When individuals suffer from mental health disorders, they may often wonder why they are dealing with these issues. What caused them to develop their mental illnesses? Well, the answer isn’t black and white, as both genetic and environmental factors cause people to develop mental illnesses.
A hereditary mental illness is a mental health disorder that’s heavily influenced by genetic factors. Thus, another term for a hereditary mental illness is a genetic mental illness, or a mental genetic disorder.
Genetic disorders develop because of abnormalities in people’s unique genomes. People inherit genetic disorders when one or both parents pass their defective genes down to their children. People can also develop genetic disorders by having a simple gene mutation affect their DNA.
Single gene disorders due to one mutated gene constitute nearly 4,000 known diseases. Parents can pass down single gene disorders to many generations. That’s because single gene disorders involve dominant and recessive genes, and recessive genes can be dormant for three to four generations.
In 2018, scientists discovered that certain genetic gene variations can help cause certain mental health disorders. These mental health disorders include the following:
- Bipolar disorder
- Attention deficit hyperactivity disorder (ADHD)

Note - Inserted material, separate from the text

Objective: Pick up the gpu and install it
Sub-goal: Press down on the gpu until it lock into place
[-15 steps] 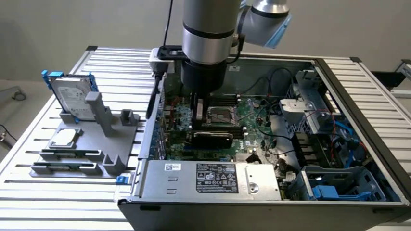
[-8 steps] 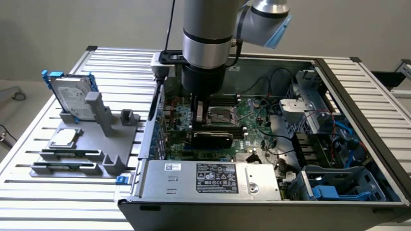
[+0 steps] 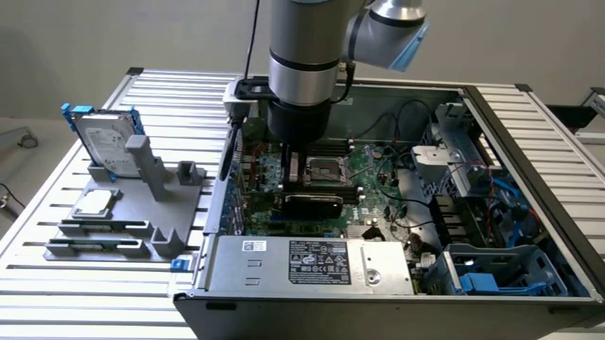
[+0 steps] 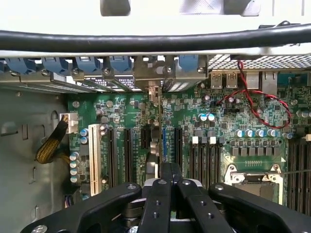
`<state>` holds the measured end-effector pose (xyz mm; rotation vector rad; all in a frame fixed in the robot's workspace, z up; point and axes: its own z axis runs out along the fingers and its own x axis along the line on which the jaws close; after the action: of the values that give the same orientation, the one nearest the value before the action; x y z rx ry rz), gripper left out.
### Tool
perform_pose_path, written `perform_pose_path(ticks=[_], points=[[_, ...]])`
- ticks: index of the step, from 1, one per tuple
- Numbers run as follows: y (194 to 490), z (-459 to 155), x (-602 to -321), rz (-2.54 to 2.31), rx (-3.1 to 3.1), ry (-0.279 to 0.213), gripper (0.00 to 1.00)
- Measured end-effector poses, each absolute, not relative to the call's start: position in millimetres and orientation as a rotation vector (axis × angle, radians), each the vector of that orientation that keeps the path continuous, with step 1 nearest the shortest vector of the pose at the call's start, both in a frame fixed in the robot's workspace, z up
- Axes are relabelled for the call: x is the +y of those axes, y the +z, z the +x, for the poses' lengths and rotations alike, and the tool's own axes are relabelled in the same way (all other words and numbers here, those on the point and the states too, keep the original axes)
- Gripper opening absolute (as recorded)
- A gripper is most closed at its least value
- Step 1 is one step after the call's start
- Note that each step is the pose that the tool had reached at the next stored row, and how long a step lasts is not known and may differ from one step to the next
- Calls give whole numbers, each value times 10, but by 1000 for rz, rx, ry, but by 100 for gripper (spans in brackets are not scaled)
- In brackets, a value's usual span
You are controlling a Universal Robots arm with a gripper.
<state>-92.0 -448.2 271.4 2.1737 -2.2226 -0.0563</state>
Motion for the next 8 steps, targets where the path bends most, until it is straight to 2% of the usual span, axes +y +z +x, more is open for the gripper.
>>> perform_pose_path(ticks=[8], points=[[2726,-922,-4482,2174,-2223,-56,11]])
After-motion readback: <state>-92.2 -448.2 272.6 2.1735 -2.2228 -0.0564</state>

Through a large genome wide study, scientists discovered that inherited gene variations alone can cause people to have around a 28% chance of developing these mental illnesses. Furthermore, shared genetic variations due to genetic mutations, deletions, duplications, and gene-environment correlations can cause people to be even more likely to develop hereditary mental illness.
Some studies even suggest that some genes can carry markers for more than one of the five mental health disorders that’s listed above. As a result, some inherited genetic variations can increase the chance that one can develop more than one of the five mental genetic disorders.

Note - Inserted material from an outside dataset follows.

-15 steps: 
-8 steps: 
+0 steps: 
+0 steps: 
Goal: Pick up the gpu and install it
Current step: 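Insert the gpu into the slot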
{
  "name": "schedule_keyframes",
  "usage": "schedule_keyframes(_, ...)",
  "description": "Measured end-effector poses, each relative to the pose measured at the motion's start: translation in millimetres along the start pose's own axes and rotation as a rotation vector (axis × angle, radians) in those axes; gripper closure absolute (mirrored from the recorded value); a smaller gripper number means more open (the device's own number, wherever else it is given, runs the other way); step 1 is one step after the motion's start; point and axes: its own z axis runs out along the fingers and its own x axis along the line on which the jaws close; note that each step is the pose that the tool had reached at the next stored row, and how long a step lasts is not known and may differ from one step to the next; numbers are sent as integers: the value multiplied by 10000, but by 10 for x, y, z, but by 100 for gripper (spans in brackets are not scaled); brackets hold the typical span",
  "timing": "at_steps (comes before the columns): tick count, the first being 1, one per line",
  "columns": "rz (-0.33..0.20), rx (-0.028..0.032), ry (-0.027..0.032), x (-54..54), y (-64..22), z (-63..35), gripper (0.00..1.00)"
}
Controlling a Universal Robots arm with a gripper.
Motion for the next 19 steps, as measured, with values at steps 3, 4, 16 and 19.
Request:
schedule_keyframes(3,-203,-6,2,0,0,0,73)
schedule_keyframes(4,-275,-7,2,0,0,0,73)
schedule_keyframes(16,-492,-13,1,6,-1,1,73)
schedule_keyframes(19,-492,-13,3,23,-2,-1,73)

As this article previously mentioned, autism, bipolar disorder, ADHD, depression, and schizophrenia are more likely to be mental genetic disorders. Below are more details on why this is the case for each of the mental illnesses.
There are numerous specific genes that correlate with autism. Some of these include MECP2, SHANK1-3, CACN1E/B2, NRXN, SYNGAP1, UBE3A, KCNQ2/3/5, SCNA2, and SYN1/3. Many of the genes connected to autism also connect to specific ion channels and synapses in the brain. This suggests that abnormal synaptic and neural development, or inherited genetic variations and mutations, play a role in the development of autism.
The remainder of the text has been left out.